Assigned task: Exactly as they stand, the data below are to be printed again.

Supplied data:
────────────────
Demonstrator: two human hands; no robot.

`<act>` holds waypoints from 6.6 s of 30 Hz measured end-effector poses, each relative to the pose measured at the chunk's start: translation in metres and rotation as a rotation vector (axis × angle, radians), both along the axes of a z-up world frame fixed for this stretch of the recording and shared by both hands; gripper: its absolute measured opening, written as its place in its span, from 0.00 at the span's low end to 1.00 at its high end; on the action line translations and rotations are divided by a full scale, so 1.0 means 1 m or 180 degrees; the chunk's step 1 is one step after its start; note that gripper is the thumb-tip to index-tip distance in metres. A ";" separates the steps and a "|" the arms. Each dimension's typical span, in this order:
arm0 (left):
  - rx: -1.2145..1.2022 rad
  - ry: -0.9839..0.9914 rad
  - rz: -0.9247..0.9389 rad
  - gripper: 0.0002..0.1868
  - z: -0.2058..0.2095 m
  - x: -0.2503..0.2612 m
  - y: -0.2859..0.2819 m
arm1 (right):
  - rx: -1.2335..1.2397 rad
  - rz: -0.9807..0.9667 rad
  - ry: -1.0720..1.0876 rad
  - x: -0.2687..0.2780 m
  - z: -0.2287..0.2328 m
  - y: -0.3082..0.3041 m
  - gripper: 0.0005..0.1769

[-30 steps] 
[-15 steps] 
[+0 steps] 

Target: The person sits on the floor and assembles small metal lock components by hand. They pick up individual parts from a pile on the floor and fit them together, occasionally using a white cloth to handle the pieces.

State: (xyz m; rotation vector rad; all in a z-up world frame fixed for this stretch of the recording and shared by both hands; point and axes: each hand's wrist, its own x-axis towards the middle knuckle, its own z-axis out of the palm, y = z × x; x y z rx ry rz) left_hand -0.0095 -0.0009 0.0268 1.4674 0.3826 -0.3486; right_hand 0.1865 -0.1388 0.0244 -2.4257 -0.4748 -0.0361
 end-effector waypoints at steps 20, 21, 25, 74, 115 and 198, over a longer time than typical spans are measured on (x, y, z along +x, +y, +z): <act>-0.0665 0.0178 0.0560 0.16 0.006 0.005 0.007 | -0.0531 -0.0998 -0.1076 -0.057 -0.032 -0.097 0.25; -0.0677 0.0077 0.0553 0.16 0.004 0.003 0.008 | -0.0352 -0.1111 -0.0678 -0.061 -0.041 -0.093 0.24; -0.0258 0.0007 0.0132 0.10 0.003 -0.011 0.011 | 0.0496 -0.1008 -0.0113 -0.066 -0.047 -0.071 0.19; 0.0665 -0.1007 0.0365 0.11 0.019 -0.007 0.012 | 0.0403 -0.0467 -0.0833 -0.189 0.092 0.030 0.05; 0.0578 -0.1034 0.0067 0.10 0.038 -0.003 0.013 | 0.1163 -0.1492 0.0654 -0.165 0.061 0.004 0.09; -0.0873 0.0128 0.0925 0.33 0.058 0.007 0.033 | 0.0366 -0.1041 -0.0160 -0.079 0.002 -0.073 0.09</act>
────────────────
Solution to the exercise:
Demonstrator: two human hands; no robot.

`<act>` holds waypoints from 6.6 s of 30 Hz measured end-effector poses, each relative to the pose measured at the chunk's start: translation in metres and rotation as a rotation vector (axis × angle, radians), both along the axes of a z-up world frame fixed for this stretch of the recording and shared by both hands; gripper: its absolute measured opening, written as its place in its span, from 0.00 at the span's low end to 1.00 at its high end; on the action line translations and rotations are divided by a full scale, so 1.0 means 1 m or 180 degrees; the chunk's step 1 is one step after its start; note that gripper is the thumb-tip to index-tip distance in metres. A ";" separates the steps and a "|" the arms. Each dimension's typical span, in this order:
arm0 (left):
  - rx: -1.2145..1.2022 rad
  - ry: -0.9839..0.9914 rad
  - rz: -0.9247..0.9389 rad
  - gripper: 0.0002..0.1868
  - z: -0.2058..0.2095 m
  - x: -0.2503..0.2612 m
  - y: -0.2859..0.2819 m
arm1 (right):
  - rx: -1.2335..1.2397 rad
  - rz: -0.9807..0.9667 rad
  - ry: -1.0720..1.0876 rad
  - x: -0.2687..0.2780 m
  - z: -0.2287..0.2328 m
  - y: -0.3082..0.3041 m
  - gripper: 0.0005..0.1769

[-30 steps] 
[-15 steps] 
[+0 steps] 

Target: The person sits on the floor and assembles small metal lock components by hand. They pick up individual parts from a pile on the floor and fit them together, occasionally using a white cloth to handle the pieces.

State: (xyz m; rotation vector rad; all in a z-up world frame fixed for this stretch of the recording and shared by both hands; point and axes: each hand's wrist, its own x-axis towards the middle knuckle, its own z-axis out of the palm, y = z × x; x y z rx ry rz) left_hand -0.0095 -0.0009 0.0268 1.4674 0.3826 -0.3486; right_hand 0.1865 -0.1388 0.0244 -2.4257 -0.4748 -0.0361
 end-effector waypoints at steps 20, 21, 25, 74, 115 and 198, over a longer time than typical spans are measured on (x, y, z along +x, +y, +z): <act>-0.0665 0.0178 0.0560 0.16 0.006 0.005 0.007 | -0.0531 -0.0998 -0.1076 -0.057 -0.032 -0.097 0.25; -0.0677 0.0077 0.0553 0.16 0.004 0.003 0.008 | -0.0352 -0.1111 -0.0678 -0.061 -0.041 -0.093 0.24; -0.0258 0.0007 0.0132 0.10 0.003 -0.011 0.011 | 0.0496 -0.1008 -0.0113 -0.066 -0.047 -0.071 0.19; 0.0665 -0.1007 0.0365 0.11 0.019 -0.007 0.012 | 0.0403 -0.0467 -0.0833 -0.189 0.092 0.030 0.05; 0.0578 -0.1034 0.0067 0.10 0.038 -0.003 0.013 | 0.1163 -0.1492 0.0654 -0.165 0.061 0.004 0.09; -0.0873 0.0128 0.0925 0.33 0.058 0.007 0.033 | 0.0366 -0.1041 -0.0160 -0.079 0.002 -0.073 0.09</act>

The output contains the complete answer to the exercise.